■ **Prompt**
Which lines to output? The line containing "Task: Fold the" and every line after it in the data below, each copied exactly.

== Source data

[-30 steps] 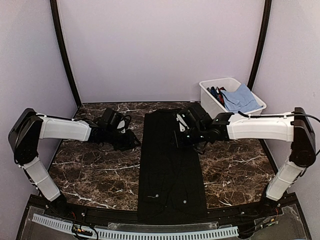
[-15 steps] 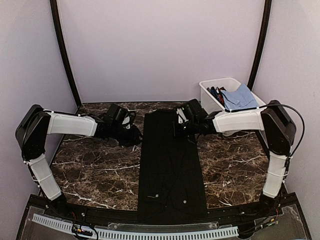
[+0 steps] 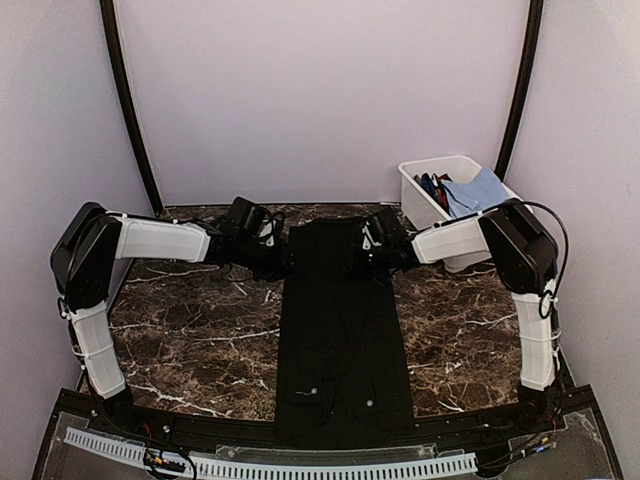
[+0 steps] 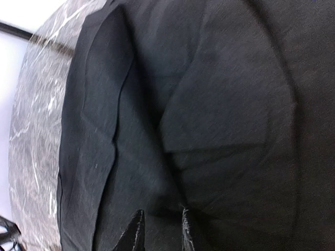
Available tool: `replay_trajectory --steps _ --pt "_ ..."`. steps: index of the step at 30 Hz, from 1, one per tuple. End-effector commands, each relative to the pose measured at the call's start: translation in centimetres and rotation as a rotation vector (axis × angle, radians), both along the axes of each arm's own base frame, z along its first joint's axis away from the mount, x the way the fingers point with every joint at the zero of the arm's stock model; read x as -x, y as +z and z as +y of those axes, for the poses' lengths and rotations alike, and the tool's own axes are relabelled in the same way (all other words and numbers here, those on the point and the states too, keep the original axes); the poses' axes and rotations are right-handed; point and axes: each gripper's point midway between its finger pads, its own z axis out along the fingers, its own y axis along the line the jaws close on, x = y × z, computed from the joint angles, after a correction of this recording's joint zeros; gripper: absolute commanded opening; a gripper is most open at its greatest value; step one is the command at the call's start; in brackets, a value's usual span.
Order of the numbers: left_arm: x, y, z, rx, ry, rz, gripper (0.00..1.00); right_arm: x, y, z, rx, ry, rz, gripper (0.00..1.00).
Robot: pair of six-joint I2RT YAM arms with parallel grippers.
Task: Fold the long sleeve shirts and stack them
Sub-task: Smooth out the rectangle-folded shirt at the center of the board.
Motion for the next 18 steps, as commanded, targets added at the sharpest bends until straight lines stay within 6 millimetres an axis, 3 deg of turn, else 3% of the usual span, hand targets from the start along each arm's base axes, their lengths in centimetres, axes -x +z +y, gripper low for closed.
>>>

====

■ **Exercise response**
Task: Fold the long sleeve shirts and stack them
Sub-task: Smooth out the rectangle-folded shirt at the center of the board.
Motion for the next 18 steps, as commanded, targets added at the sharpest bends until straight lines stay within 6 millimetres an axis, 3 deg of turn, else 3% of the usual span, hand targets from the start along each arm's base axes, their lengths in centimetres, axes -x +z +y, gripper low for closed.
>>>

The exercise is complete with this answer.